Schlafstörungen treten bei Menschen mit Demenz häufig auf, wobei eine Prävalenz von bis zu 40 % angegeben wird. Häufige Probleme sind eine erhöhte Anzahl und Dauer des Aufwachens und ein erhöhter Anteil an leichtem Schlaf. Schlafstörungen sind mit einer Reihe von Problemen für Menschen mit Demenz, ihre Angehörigen und Betreuer*innen verbunden. Bei Menschen mit Demenz können sie zu einer Verschlimmerung der kognitiven Symptome, zu belastenden Verhaltensweisen wie Unruhe oder Umherwandern und zu weiteren Schäden, wie z. B. Stürzen, führen. Schlafstörungen werden auch mit einer erheblichen Belastung der Pflegekräfte in Verbindung gebracht und gelten als ein Risikofaktor für eine Heimunterbringung von Menschen mit Demenz. Da pharmakologische Ansätze unbefriedigende Ergebnisse gezeigt haben, besteht die Notwendigkeit, die Forschungsergebnisse zu nicht-pharmakologischen Strategien zur Verbesserung des Schlafs bei Menschen mit Demenz zusammenzufassen. Da Interventionen oft komplex sind, aus mehr als einer aktiven Komponente bestehen und in komplexen Kontexten durchgeführt werden, ist es möglicherweise nicht einfach, wirksame Interventionskomponenten zu identifizieren.

Zielsetzungen: 

Bewertung des Nutzens und Schadens von nicht-pharmakologischen Interventionen bei Schlafstörungen von Menschen mit Demenz im Vergleich zur üblichen Versorgung, keiner Behandlung, einer anderen nicht-pharmakologischen Intervention oder einer medikamentösen Behandlung zur Verbesserung des Schlafs sowie Beschreibung der Komponenten und Prozesse jeder einbezogenen komplexen Intervention.

Suchstrategie: 

Wir nutzten die üblichen umfangreichen Cochrane Suchmethoden. Die Suche ist auf dem Stand vom 13. Januar 2022.

Auswahlkriterien: 

Wir haben individuell oder in Clustern randomisierte kontrollierte Studien bei Menschen mit Demenz einbezogen, in denen nicht-pharmakologische Maßnahmen zur Verbesserung des Schlafs mit der üblichen Versorgung oder mit anderen Maßnahmen jeglicher Art verglichen wurden. Die in Frage kommenden Studien mussten ein schlafbezogenes primäres Ergebnis aufweisen. Wir schlossen Personen mit einer Demenzdiagnose und Schlafproblemen zu Beginn der Studie ein, unabhängig von Alter, Art der Demenz, Schweregrad der kognitiven Beeinträchtigung oder Umfeld. Studien, die Ergebnisse zu einer gemischten Stichprobe (z. B. in einem Pflegeheim) lieferten, wurden nur dann berücksichtigt, wenn mindestens 80 % der Teilnehmer an Demenz erkrankt waren.

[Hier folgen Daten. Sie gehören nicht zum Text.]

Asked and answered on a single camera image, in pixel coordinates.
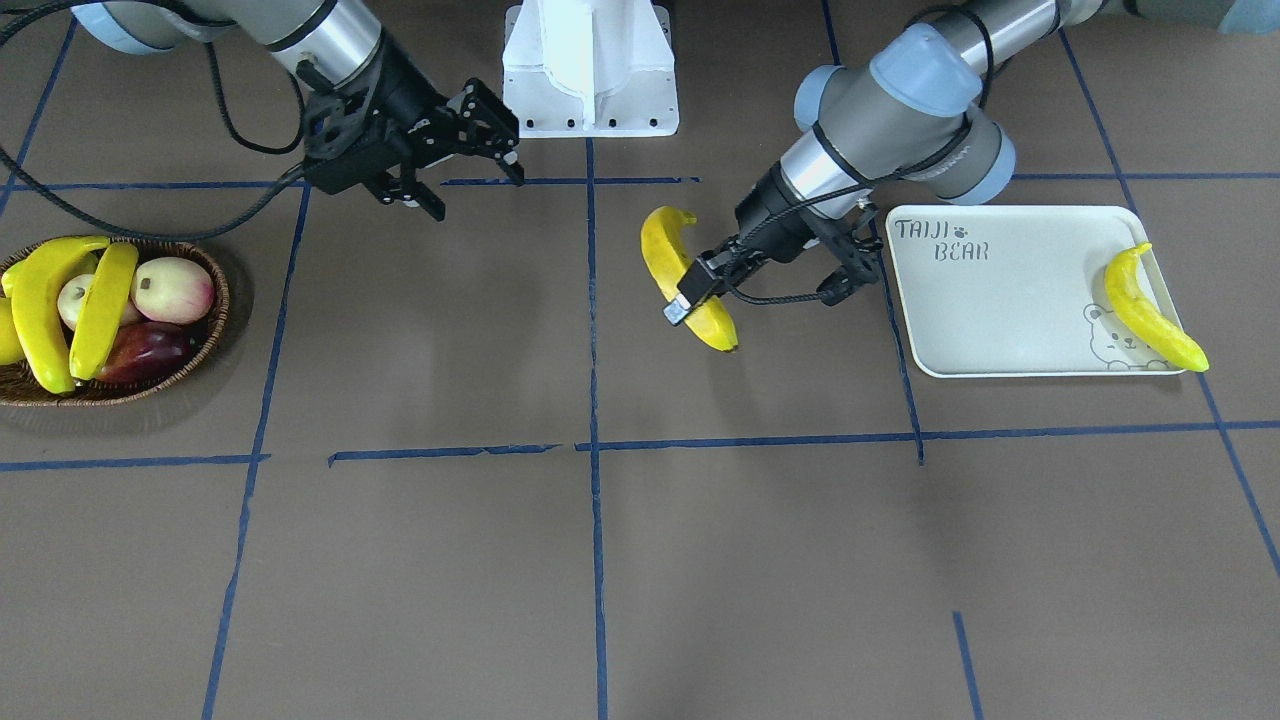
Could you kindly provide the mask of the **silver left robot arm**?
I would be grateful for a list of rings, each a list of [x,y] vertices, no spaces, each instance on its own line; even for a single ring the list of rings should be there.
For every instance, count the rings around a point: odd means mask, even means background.
[[[803,81],[794,102],[801,137],[735,211],[736,234],[678,259],[664,292],[672,325],[712,315],[716,299],[768,263],[790,263],[822,245],[838,260],[808,301],[836,305],[878,281],[874,240],[845,217],[882,184],[924,184],[937,199],[978,205],[1012,177],[1016,150],[986,115],[989,87],[1018,53],[1100,14],[1188,23],[1221,33],[1277,29],[1275,1],[961,1],[913,17],[864,67],[827,65]]]

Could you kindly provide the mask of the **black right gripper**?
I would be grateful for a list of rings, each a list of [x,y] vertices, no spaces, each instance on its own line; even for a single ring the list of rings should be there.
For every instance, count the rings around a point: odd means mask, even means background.
[[[485,158],[515,186],[526,183],[518,160],[518,118],[483,81],[468,79],[452,100],[439,94],[394,40],[383,40],[365,69],[372,138],[365,165],[372,196],[445,219],[445,204],[416,177],[388,172],[402,161],[425,168],[452,155]]]

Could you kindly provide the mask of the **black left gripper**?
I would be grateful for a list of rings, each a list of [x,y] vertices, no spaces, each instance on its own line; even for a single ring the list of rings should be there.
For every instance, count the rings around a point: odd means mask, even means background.
[[[790,263],[813,240],[820,241],[838,261],[817,288],[824,305],[835,306],[863,286],[881,279],[876,258],[883,249],[883,240],[877,215],[860,215],[849,224],[804,208],[780,165],[771,167],[739,202],[735,219],[736,240],[726,240],[717,249],[700,252],[677,278],[675,297],[663,310],[671,325],[684,324],[709,299],[740,290],[762,266],[762,258]]]

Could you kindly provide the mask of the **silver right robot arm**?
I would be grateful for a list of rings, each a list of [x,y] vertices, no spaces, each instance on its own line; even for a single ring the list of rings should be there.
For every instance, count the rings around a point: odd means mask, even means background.
[[[442,219],[444,202],[417,177],[449,158],[494,161],[525,182],[516,115],[480,79],[443,94],[362,1],[114,1],[73,8],[101,44],[166,53],[242,29],[308,91],[302,176],[324,193],[366,188]]]

Datensammlung und ‐analyse: 

Wir verwendeten die Standardmethoden von Cochrane. Unsere primären Ergebnisse waren 1. objektive schlafbezogene Ergebnisse (z. B. nächtliche Gesamtschlafzeit, konsolidierte nächtliche Schlafzeit, Schlafeffizienz, nächtliche Gesamtwachzeit (oder Zeit, die nach dem Einschlafen wach verbracht wurde), Anzahl der nächtlichen Weckvorgänge, Latenzzeit des Einschlafens, Verhältnis von Tages- zu Nachtschlaf, Verhältnis von Nacht- zu Gesamtschlaf über 24 Stunden) und 2. unerwünschte Ereignisse. Unsere sekundären Ergebnisse waren 3. subjektive schlafbezogene Ergebnisse, 4. verhaltensbezogene und psychologische Symptome der Demenz, 5. Lebensqualität, 6. funktioneller Status, 7. Institutionalisierung, 8. das Einhalten der Intervention und 9. die Zahl der verlorenen Nachbeobachtungen. Wir verwendeten GRADE, um die Sicherheit der Belege zu bewerten, und wählten die wichtigsten Ergebnisse aus, die in die Tabellen mit den Zusammenfassungen der Ergebnisse aufgenommen werden sollten.

Hauptergebnisse: 

Wir schlossen 19 randomisiert kontrollierte Studien mit 1335 Teilnehmenden ein, die einer Behandlungs- oder Kontrollgruppe zugeordnet wurden. Vierzehn Studien wurden in Pflegeheimen durchgeführt, drei schlossen Bewohner*innen von Gemeinden ein, eine schloss "stationäre" Patienten ein, eine schloss Menschen aus einem Zentrum für psychische Gesundheit ein und eine schloss Menschen aus Gemeindezentren für ältere Menschen ein. Vierzehn Studien wurden in den USA durchgeführt. Außerdem haben wir neun laufende Studien ermittelt.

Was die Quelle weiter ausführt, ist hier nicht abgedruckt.